L’énigme persistante des bandes oligoclonales

L’énigme persistante des bandes oligoclonales dans le liquide céphalo-rachidien des patients atteints de sclérose en plaques 

En 1948, le chercheur américain Kabat et ses collaborateurs (Columbia University, New York) ont montré pour la première fois que les immunoglobulines (c’est-à-dire les protéines qui correspondent à l’ensemble de nos anticorps) étaient augmentées dans le liquide céphalo-rachidien des patients atteints de sclérose en plaques ainsi que chez des patients présentant une neurosyphilis. Cette observation plaçait définitivement la sclérose en plaques dans le domaine des maladies inflammatoires et immunitaires. Au début des années 60, les Professeurs Lowenthal d’Anvers et Laterre de Louvain montrèrent que cette augmentation du taux d’immunoglobulines se traduisait par la présence de bandes dites oligoclonales spécifiques du liquide céphalo-rachidien et absentes du sérum du patient. Le terme « oligoclonal » fut introduit par le Prof. Laterre et devint ensuite l’appellation reconnue internationalement. « Oligo » signifie en grec « quelques uns » et « clonal » signifie une origine restreinte à quelques clones de lymphocytes ayant traversé la barrière  existant entre le sang et le liquide céphalo-rachidien et infiltrant ainsi les méninges et le système nerveux central.

Activité anticorps

A l’heure actuelle, nous ignorons encore quelle est l’activité anticorps de la plupart de ces bandes oligoclonales et le rôle éventuellement pathologique qu’elles ont ou pourraient avoir dans le processus de la sclérose en plaques. Nous savons que ces bandes dérivent de cellules appelées plasmocytes présentes dans les méninges et dans le cerveau parfois sous forme de ganglions lymphoïdes ectopiques car en principe absents dans un cerveau normal. Une minorité de ces bandes oligoclonales ont une activité anticorps contre différents virus neurotropes tels que la rougeole, la rubéole, les oreillons, la varicelle-zona… Mais la plupart ont une activité anticorps toujours inconnue à ce jour.
Cette anomalie est donc surtout intéressante pour poser le diagnostic de sclérose en plaques car elle est présente avec les techniques actuelles chez environ 95 % des patients atteints de la maladie. Elle est présente dès le début de la maladie, et en règle générale, ne disparaîtra jamais tout au long de son évolution. Quand ces bandes sont présentes lors du premier signe clinique, elles ont une valeur prédictive pour une 2e poussée et donc pour l’entrée dans une sclérose en plaques cliniquement certaine. Les formes sans bandes oligoclonales ou avec un très petit nombre de bandes sont considérées généralement comme plus bénignes et s’accompagnent d’une atrophie moindre du cortex cérébral. Par contre, la présence de ces bandes est un facteur prédictif pour une évolution plus rapide avec un handicap plus sévère de la maladie.
Jusqu’à présent, les traitements actuels ne suppriment pas la production de ces bandes oligoclonales. Cependant une seule étude toute récente a montré que chez 24 patients atteints de sclérose en plaques et traités par Tysabri, les bandes oligoclonales avaient disparu complètement chez 55 % d’entre eux, et partiellement chez 27 % . Ces résultats méritent d’être confirmés sur un plus grand nombre de patients.

Facteurs génétiques

Enfin, la synthèse de ces bandes oligoclonales dans le liquide céphalo-rachidien est sous la dépendance de facteurs génétiques. Ceci vient d’être démontré par un travail du professeur An Goris de la KUL, en partie subsidiée par la Fondation Charcot. Ces auteurs ont fait une analyse portant sur 3026 échantillons de liquide céphalo-rachidien en provenance du monde entier, et cette première analyse a été refaite sur 3891 autres échantillons pour confirmation des résultats obtenus avec la première série.
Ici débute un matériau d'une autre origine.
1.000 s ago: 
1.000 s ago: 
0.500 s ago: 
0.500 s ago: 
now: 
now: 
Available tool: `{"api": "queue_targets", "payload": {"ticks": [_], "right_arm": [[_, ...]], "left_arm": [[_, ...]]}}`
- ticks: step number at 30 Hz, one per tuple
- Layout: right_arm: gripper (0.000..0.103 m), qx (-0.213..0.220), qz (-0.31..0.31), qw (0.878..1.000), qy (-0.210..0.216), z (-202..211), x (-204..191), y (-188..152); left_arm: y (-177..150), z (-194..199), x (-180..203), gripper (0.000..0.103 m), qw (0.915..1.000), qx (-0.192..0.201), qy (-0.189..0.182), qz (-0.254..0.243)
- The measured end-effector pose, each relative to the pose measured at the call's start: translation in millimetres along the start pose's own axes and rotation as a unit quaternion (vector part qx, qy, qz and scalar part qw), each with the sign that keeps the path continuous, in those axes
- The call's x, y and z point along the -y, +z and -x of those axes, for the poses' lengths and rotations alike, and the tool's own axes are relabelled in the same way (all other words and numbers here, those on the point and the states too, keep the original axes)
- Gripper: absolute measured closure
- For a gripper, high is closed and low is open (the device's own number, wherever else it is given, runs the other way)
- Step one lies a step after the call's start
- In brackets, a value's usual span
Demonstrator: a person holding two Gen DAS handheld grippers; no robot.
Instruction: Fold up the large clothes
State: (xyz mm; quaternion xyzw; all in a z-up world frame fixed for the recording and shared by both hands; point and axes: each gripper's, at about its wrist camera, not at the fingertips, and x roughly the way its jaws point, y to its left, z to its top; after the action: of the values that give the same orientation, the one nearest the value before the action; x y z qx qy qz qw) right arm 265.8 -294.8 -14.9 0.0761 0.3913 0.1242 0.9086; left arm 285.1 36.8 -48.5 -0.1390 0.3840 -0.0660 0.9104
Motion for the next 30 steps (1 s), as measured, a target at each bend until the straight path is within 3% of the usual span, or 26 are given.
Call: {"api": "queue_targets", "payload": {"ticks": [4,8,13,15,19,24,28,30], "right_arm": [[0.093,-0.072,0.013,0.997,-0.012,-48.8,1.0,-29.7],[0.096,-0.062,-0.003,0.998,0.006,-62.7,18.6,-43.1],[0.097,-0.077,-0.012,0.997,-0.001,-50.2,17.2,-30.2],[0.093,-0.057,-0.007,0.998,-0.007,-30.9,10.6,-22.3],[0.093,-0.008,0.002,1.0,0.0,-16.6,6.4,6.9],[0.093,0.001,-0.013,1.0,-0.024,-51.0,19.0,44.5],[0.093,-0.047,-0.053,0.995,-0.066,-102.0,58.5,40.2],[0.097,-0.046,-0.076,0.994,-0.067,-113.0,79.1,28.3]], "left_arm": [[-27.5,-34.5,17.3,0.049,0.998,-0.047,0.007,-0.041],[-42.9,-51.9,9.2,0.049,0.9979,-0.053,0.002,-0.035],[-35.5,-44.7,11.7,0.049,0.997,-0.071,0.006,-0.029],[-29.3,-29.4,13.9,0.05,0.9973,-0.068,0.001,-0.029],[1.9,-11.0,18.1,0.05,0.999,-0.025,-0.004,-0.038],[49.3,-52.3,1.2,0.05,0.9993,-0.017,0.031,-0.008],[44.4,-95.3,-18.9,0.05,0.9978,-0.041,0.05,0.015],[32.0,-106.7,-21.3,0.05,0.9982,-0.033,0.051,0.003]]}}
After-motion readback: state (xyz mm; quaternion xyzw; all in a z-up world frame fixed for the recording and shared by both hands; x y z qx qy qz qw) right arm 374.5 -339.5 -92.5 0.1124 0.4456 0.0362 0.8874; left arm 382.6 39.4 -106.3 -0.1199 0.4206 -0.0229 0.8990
Il en ressort qu’il y a une corrélation hautement significative entre la production de ces bandes oligoclonales et des gènes de susceptibilité à la sclérose en plaques, dont l’un est situé sur le chromosome 6 et l’autre sur le chromosome 14.

Ces recherches permettront peut-être de mieux connaître l’origine et surtout l’activité pathogène de ces bandes oligoclonales découvertes depuis plus de 50 ans.